● **Goal of the exercise**
If a line below includes the string "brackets", copy it.

• • • •

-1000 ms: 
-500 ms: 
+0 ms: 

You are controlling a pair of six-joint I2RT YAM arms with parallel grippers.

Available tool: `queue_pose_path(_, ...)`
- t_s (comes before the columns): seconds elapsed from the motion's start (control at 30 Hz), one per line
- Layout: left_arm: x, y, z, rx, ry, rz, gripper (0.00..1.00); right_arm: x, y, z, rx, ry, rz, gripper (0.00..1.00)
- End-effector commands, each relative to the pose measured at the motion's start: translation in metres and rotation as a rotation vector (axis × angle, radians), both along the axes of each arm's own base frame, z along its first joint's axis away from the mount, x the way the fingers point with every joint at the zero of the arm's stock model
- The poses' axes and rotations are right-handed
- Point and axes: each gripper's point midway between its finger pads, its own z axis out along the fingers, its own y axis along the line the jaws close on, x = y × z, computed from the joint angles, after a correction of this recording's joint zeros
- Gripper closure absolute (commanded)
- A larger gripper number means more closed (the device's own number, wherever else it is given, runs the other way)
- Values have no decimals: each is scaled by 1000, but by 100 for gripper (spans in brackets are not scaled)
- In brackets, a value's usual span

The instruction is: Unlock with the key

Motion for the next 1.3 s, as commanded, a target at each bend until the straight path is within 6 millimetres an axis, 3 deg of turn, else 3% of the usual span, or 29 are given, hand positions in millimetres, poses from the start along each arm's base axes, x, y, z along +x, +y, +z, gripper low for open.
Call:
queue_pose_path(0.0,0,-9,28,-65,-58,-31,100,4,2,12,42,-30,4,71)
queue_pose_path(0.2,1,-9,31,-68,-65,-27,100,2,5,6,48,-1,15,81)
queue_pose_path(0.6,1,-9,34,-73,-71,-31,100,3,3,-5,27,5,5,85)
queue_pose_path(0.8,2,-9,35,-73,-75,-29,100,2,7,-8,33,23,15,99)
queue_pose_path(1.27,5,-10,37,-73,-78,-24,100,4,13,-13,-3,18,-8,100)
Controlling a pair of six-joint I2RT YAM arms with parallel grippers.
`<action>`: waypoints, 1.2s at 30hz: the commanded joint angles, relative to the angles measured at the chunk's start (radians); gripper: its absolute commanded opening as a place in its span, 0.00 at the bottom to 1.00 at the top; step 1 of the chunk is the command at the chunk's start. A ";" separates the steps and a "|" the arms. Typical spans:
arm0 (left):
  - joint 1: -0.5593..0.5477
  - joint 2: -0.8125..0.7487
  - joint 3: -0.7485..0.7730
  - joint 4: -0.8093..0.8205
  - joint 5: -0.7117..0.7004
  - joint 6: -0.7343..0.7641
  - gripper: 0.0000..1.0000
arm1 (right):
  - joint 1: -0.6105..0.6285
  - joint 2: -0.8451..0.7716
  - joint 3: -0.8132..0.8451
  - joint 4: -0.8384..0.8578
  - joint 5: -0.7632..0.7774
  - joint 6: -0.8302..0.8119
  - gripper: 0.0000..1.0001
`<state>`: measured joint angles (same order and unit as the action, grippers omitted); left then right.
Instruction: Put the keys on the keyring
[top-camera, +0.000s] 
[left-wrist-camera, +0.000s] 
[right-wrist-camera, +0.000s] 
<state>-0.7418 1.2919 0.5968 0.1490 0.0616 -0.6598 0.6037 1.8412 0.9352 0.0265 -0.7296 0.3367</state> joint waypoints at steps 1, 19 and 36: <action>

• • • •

● **Result of the task**
- Values have no decimals: each is scaled by 1000, but by 100 for gripper (spans in brackets are not scaled)
- In brackets, a value's usual span

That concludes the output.